How to complete this task: From the material below, reproduce exactly the stretch of lines that begins with the line holding "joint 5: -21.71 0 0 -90" and ends with the line holding "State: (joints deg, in", skipping the pictures.

___

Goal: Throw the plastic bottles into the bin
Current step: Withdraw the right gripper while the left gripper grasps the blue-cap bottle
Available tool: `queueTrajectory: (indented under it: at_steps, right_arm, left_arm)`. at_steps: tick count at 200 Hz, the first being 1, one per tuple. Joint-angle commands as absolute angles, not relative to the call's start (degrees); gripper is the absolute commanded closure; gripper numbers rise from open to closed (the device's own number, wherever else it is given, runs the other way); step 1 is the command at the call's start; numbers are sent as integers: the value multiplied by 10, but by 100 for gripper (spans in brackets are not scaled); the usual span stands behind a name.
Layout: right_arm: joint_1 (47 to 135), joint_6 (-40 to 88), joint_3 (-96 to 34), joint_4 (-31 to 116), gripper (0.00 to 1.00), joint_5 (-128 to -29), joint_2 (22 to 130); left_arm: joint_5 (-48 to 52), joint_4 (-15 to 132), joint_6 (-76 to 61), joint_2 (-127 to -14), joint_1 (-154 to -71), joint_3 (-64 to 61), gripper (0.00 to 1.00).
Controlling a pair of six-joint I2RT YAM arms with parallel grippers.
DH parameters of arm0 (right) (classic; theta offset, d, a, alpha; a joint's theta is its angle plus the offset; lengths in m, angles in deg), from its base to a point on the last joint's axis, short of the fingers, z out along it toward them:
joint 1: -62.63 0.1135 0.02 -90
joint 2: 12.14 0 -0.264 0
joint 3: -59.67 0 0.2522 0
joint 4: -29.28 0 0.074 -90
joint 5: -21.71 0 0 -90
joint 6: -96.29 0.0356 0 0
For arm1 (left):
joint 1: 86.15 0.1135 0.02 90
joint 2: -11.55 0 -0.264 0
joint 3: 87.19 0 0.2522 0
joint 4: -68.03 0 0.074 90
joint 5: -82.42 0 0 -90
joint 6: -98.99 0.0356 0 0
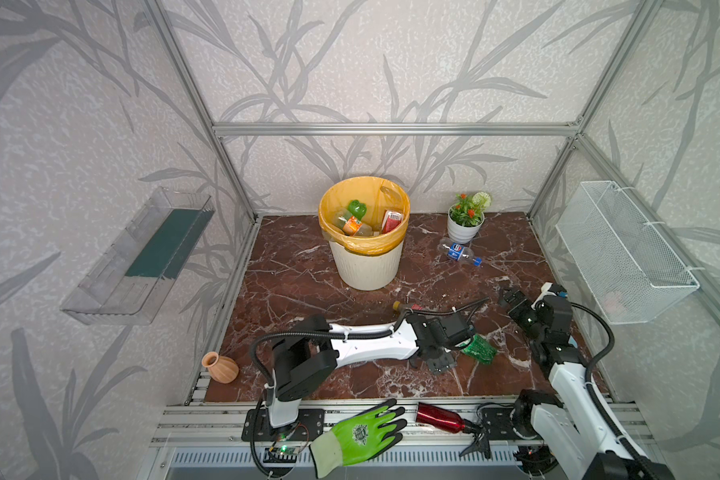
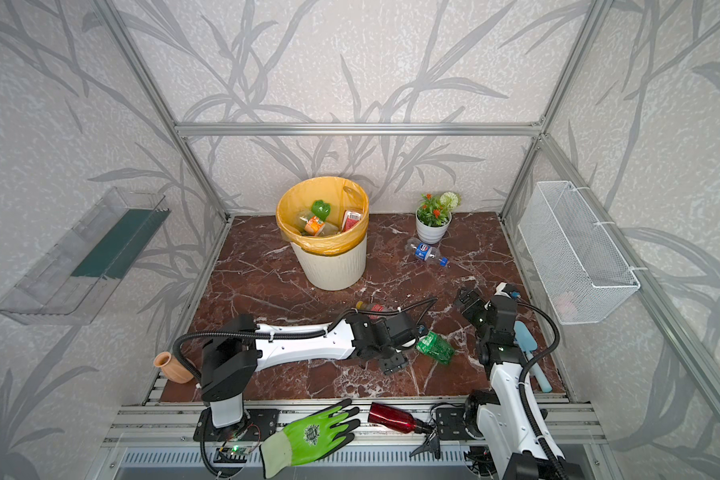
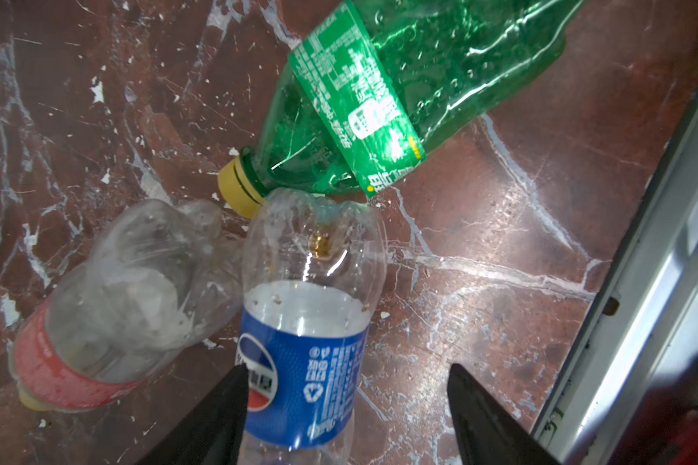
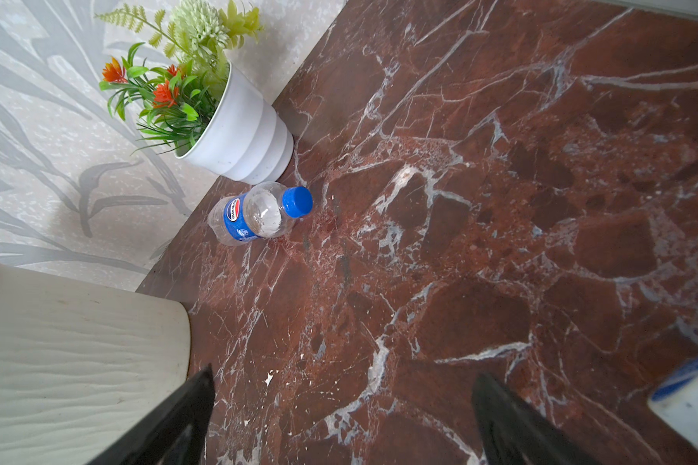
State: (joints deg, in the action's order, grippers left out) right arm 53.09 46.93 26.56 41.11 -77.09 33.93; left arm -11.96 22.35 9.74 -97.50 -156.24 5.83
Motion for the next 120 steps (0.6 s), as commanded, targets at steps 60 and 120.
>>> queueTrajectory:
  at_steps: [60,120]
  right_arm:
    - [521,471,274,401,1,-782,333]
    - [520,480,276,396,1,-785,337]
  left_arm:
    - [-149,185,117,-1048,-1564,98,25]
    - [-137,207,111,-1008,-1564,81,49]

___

Response for this exercise:
joint 5: -21.71 0 0 -90
joint 6: -96.29 0.0356 0 0
For arm1 (left):
joint 1: 86.15 0.1135 0.02 90
joint 2: -11.55 0 -0.264 0
joint 3: 87.19 0 0.2522 0
joint 4: -68.03 0 0.074 90
joint 5: -82.42 0 0 -90
joint 6: -98.99 0.0356 0 0
State: (joints deg, in the action's order, grippers left out) right arm 53.09 46.93 26.56 41.11 -77.09 33.93; left arm -11.96 22.35 9.74 -97.50 -156.24 5.83

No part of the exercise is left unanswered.